• [Activity]
Return the data that follows exactly. Include every line.

[Start of Attachment]

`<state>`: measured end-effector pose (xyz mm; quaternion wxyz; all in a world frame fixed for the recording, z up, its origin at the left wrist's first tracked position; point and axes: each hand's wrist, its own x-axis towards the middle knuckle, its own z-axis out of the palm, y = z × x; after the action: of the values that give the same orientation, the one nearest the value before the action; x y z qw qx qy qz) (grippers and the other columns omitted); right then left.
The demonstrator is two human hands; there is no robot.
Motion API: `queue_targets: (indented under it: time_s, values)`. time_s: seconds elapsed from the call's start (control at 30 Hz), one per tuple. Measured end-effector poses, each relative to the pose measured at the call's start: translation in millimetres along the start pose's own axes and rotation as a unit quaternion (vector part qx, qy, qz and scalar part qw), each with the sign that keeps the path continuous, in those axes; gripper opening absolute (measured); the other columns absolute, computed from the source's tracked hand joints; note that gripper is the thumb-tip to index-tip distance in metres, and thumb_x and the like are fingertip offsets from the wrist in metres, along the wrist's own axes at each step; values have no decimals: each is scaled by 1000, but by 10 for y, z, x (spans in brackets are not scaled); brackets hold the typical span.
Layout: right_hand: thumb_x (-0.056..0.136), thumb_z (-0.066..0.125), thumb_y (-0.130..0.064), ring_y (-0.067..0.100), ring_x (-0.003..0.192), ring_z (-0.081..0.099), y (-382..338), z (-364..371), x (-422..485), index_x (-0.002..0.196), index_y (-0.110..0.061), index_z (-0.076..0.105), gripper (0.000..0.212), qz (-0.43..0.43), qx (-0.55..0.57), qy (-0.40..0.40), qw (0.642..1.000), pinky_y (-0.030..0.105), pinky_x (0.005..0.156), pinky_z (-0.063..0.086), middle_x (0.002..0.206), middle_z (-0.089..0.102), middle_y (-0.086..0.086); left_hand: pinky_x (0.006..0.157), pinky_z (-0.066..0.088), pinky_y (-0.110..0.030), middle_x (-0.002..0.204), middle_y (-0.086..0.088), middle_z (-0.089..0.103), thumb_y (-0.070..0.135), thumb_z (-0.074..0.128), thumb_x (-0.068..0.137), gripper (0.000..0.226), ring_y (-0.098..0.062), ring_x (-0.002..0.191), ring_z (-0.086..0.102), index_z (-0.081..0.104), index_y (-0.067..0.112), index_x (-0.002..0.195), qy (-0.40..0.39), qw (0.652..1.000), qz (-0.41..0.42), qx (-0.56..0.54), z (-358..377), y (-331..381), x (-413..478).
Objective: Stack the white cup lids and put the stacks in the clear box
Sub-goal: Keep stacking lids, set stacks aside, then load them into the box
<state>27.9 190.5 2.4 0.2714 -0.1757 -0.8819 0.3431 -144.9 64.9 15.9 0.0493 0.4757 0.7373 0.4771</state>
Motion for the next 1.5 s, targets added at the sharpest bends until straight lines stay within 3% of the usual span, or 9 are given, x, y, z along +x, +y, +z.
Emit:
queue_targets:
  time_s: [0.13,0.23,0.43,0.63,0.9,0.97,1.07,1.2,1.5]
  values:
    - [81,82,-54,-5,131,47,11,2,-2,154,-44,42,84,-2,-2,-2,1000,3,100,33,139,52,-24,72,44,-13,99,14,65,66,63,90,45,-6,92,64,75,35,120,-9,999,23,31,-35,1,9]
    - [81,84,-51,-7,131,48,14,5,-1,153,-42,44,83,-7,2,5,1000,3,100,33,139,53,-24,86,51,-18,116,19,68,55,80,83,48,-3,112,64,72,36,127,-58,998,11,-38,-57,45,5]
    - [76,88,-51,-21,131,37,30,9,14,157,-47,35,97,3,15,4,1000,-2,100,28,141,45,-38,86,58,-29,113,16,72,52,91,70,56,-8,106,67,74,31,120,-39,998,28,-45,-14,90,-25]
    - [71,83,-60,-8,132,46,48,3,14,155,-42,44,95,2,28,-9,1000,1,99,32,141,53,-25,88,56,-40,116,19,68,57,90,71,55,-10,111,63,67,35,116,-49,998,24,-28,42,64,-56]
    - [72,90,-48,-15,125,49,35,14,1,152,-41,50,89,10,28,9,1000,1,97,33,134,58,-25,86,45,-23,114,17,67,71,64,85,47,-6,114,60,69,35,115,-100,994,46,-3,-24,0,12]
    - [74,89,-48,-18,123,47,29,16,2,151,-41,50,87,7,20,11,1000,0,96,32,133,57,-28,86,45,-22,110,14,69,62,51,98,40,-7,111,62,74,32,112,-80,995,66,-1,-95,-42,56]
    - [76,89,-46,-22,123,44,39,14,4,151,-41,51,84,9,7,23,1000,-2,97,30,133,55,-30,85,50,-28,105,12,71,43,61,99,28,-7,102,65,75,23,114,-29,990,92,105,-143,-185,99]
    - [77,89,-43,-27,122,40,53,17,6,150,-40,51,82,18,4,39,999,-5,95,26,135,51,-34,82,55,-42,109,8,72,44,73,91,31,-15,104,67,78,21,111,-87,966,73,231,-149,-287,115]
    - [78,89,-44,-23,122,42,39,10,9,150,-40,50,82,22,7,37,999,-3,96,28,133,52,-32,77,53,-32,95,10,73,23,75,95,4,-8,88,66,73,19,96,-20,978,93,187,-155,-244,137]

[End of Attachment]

• [Response]
`<state>`: measured end-effector pose (xyz mm; quaternion wxyz; all in a world frame fixed for the recording, z up, its origin at the left wrist's first tracked position; point and axes: each hand's wrist, its own x-axis towards the middle knuckle, its own z-axis out of the palm, y = z × x; after the action: of the values that give the same orientation, the one nearest the value before the action; x y z qw qx qy qz) (grippers and the other columns omitted); right then left.
The demonstrator is two human hands; there is no robot.
Motion API: `queue_targets: (indented under it: time_s, values)`. time_s: seconds elapsed from the call's start (control at 30 Hz), one per tuple. Measured end-effector poses, each relative to the pose measured at the call's start: translation in millimetres along the start pose's own axes and rotation as a unit quaternion (vector part qx, qy, qz and scalar part qw), each with the sign that keeps the path continuous, in those axes; gripper opening absolute (measured); the other columns absolute, computed from the source's tracked hand joints; note that gripper is the thumb-tip to index-tip distance in metres, and thumb_x and the like are fingertip offsets from the wrist in metres, along the wrist's own axes at each step; values have no decimals: each is scaled by 1000, but by 10 for y, z, x (spans in brackets are not scaled); brackets hold the typical span.
Layout: right_hand: thumb_x (-0.056..0.136), thumb_z (-0.066..0.125), thumb_y (-0.130..0.064), ring_y (-0.067..0.100), ring_x (-0.003..0.192), ring_z (-0.081..0.099), y (-382..338), z (-364..371), x (-422..485), index_x (-0.002..0.196), index_y (-0.110..0.061), index_z (-0.076..0.105), gripper (0.000..0.212), qz (-0.43..0.43), qx (-0.55..0.57), qy (-0.40..0.40), qw (0.642..1.000), pinky_y (-0.030..0.105), pinky_x (0.005..0.156), pinky_z (-0.063..0.086), middle_x (0.002..0.206), middle_z (-0.089..0.102), middle_y (-0.086..0.086); left_hand: pinky_x (0.006..0.157), pinky_z (-0.066..0.088), pinky_y (-0.110..0.030), middle_x (-0.002..0.204), middle_y (-0.086..0.088), middle_z (-0.089..0.103), thumb_y (-0.070..0.135), thumb_z (-0.074..0.128), thumb_x (-0.068..0.137), gripper (0.000..0.226), ring_y (-0.098..0.062), ring_x (-0.002..0.191), ring_z (-0.086..0.102), index_z (-0.081..0.104), index_y (-0.067..0.112), index_x (-0.002..0.195), qy (-0.40..0.39), qw (0.652..1.000), qz (-0.41..0.42), qx (-0.56..0.54), z (-358..377), y (-331..381), x (-413..478).
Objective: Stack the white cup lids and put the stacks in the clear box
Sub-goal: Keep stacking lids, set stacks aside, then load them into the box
<state>27.9 190.5 2.4 0.2714 -0.1757 -0.8819 0.3431 -144.9 64.9 15.9 0.0493 0.4757 0.7373 0.4771</state>
Motion for the next 1.5 s, targets added at the sharpest bends until straight lines stay within 3% of the usual span, or 9 are given, x, y, z along +x, +y, +z.
Emit:
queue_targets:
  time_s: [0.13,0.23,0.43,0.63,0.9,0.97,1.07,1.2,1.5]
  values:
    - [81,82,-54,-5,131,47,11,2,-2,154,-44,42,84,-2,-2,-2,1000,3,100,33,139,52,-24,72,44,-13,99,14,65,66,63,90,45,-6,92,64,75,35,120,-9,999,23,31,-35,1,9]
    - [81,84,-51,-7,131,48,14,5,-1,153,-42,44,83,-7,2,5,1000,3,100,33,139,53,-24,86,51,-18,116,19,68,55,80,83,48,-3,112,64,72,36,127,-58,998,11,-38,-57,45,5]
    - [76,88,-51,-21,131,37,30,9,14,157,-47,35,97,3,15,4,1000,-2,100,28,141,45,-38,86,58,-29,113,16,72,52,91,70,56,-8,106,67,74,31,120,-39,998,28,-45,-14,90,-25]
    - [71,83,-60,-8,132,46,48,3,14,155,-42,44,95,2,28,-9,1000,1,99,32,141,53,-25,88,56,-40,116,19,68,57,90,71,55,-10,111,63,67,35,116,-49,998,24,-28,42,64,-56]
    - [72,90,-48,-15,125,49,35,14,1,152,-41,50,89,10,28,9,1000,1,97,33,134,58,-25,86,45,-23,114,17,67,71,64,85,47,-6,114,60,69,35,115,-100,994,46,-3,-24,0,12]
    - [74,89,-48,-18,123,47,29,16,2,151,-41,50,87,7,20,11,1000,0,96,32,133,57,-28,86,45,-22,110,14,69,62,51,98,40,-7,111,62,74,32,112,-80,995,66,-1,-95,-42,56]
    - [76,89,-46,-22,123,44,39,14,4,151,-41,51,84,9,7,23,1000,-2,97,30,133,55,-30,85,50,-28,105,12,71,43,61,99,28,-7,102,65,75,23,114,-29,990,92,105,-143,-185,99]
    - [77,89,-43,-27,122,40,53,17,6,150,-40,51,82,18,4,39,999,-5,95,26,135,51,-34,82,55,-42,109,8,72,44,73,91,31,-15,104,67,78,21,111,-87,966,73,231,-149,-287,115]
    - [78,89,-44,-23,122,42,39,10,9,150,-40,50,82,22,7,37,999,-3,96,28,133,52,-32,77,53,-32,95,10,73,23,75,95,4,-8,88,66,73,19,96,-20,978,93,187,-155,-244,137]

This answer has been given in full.